# ACTIVITY
What lines below mention the word "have"? Copy each one.

(Source data)
....
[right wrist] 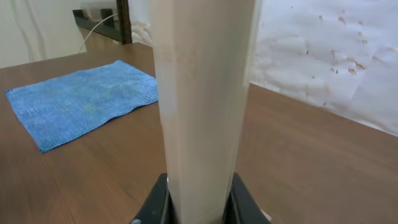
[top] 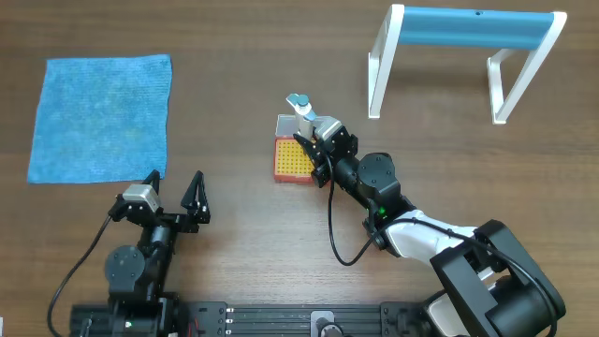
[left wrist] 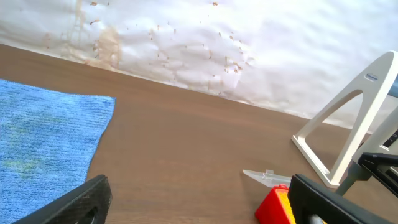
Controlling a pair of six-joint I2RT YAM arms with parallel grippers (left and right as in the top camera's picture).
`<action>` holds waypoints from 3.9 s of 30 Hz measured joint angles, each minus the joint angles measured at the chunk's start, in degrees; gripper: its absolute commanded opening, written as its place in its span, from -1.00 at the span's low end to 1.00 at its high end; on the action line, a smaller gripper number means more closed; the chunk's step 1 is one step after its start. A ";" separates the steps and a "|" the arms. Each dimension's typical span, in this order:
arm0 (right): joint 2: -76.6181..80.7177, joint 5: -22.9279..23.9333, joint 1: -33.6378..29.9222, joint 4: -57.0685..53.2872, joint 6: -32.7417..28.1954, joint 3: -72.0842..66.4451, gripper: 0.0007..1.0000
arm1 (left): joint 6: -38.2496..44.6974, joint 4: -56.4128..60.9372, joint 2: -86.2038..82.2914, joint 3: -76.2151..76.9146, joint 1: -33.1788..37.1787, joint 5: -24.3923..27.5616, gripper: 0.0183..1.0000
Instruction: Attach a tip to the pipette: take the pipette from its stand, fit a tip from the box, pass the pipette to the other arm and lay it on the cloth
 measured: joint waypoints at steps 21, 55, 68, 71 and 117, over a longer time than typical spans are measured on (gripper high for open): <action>-0.33 0.02 0.00 -0.42 0.00 -0.02 -0.86 | 0.00 0.00 0.00 0.00 0.00 0.00 0.84; -2.01 1.03 0.00 -1.88 0.85 -0.33 -0.86 | 0.00 0.00 0.00 0.00 0.00 0.00 0.84; -2.25 -0.02 0.00 -3.23 0.85 -0.33 -0.86 | 0.00 0.00 0.00 0.00 0.00 0.00 0.84; -2.25 -0.02 0.00 -3.21 0.85 -0.33 -0.86 | 0.00 0.00 0.00 0.00 0.00 0.00 0.84; 1.95 -1.53 0.00 -2.16 0.85 1.86 -0.86 | 0.00 0.00 0.00 0.00 0.00 0.00 0.84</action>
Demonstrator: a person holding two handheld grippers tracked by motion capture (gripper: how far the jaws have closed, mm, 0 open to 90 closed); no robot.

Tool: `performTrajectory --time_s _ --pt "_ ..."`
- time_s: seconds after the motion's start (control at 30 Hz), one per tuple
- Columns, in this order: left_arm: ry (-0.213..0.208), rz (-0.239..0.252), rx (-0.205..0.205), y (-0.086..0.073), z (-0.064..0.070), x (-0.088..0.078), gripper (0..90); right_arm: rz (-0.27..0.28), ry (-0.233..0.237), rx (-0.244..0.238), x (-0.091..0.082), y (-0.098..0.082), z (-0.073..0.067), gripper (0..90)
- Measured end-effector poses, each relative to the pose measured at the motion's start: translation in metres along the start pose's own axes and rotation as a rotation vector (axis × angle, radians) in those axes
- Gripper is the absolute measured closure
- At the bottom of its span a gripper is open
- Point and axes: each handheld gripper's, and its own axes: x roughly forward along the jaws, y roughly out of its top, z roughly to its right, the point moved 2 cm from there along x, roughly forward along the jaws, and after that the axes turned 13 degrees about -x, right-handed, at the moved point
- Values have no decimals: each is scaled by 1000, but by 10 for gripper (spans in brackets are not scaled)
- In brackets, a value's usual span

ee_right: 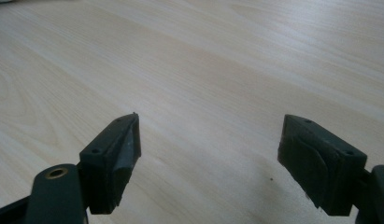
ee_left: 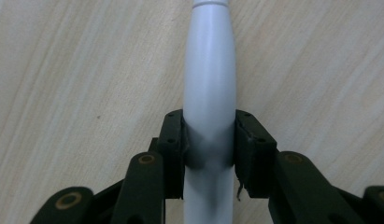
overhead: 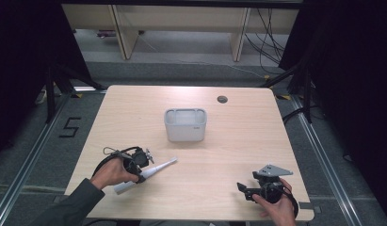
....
# RESULT
Demonstrator: a person holding two handheld grippers tracked by motion capture (gripper: how far the jaws have closed, mm, 0 open to 90 closed); no robot.
- Values have no decimals: each is scaled by 1000, but by 10 for gripper (spans in brackets are not scaled)

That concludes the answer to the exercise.